TASK DETAILS | All of the data is to be written out again exactly, without the pictures.

SOURCE MATERIAL |

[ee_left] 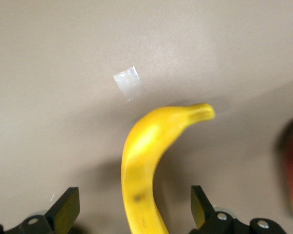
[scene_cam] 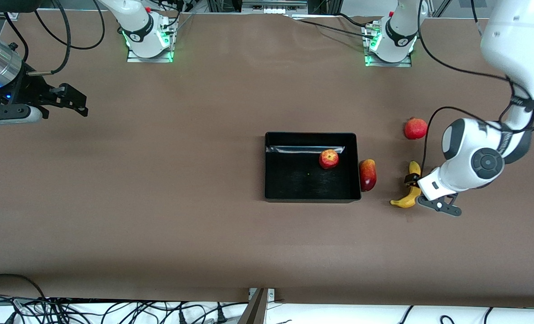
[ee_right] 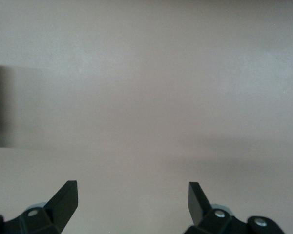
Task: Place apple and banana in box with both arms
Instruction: 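Lower the left gripper onto the yellow banana and grasp it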
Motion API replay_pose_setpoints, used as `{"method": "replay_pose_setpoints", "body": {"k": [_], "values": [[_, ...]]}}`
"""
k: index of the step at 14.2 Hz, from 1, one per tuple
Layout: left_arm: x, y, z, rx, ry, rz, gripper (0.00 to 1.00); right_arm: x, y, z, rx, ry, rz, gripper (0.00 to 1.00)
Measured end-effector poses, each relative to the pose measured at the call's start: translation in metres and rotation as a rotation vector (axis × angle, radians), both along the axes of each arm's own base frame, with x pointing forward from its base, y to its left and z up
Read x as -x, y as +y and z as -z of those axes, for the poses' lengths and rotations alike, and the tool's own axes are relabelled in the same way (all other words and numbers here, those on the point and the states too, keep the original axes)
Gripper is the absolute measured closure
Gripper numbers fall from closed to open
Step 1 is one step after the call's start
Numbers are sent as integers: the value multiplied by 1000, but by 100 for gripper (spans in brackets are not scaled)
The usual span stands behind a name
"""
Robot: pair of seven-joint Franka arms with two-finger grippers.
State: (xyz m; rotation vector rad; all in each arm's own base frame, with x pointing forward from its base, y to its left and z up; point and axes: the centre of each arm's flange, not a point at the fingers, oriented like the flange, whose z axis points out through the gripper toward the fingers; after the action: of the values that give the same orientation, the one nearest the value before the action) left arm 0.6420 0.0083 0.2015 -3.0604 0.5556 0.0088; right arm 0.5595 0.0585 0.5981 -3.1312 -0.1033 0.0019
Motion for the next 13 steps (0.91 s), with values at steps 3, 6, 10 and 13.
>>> {"method": "replay_pose_setpoints", "body": {"k": [3, 6, 10, 13], "values": [[16, 0, 29, 14, -37, 29, 19, 0, 0, 0, 0, 0, 0, 0], [14, 1, 23, 12, -48, 31, 50, 0, 0, 0, 0, 0, 0, 0], [8, 1, 2, 4, -68, 30, 66, 0, 0, 0, 0, 0, 0, 0], [-3, -11, -50, -28, -27, 38, 66, 0, 0, 0, 0, -1, 0, 0]]}}
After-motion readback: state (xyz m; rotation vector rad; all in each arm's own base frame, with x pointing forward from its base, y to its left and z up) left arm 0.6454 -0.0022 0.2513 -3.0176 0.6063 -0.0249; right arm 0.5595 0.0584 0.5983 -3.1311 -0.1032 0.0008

ANSWER SECTION |
[ee_left] 
[scene_cam] 
[ee_right] 
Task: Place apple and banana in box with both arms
Instruction: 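Lower the left gripper onto the yellow banana and grasp it
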Motion API replay_pose_setpoints, used as `{"method": "replay_pose_setpoints", "body": {"k": [_], "values": [[_, ...]]}}`
"""
k: index of the step at 14.2 Hz, from 1, one per tuple
Layout: left_arm: x, y, z, rx, ry, rz, gripper (0.00 to 1.00); right_arm: x, y, z, rx, ry, rz, gripper (0.00 to 1.00)
Measured end-effector poses, each relative to the pose measured at the call's start: translation in metres and rotation as a rotation vector (axis × angle, radians), both along the axes of each arm's own base frame, with x pointing forward from its base, y to its left and z up
Read x as -x, y as +y and z as -z of those axes, for the poses' lengths and rotations alike, and the tool's own axes are relabelled in the same way (all other words and numbers here, those on the point and the states too, keep the original axes)
Gripper is the absolute measured closure
Gripper numbers fall from closed to open
Step 1 is one step after the call's start
Numbers are sent as integers: the value multiplied by 1000, but by 100 for gripper (spans in brackets are not scaled)
The usual span stands behind a name
"""
Robot: pair of seven-joint Franka arms with two-finger grippers.
State: (xyz m; rotation vector rad; all in each arm's own base frame, with x pointing forward from its base, y to its left and z up; point and axes: the centre of each arm's flange, not a point at the fingers, oriented like the flange, whose z axis points out through the gripper toward the fingers; after the action: of the values that give the same orientation, the one nearest the value before the action) left arm 0.6420 0.0083 0.2015 -3.0604 0.5556 0.0088; right arm 0.5595 0.0585 0.5981 -3.1312 -0.1033 0.0019
Motion for the next 13 steps (0.91 s), with values at steps 3, 6, 10 and 13.
>>> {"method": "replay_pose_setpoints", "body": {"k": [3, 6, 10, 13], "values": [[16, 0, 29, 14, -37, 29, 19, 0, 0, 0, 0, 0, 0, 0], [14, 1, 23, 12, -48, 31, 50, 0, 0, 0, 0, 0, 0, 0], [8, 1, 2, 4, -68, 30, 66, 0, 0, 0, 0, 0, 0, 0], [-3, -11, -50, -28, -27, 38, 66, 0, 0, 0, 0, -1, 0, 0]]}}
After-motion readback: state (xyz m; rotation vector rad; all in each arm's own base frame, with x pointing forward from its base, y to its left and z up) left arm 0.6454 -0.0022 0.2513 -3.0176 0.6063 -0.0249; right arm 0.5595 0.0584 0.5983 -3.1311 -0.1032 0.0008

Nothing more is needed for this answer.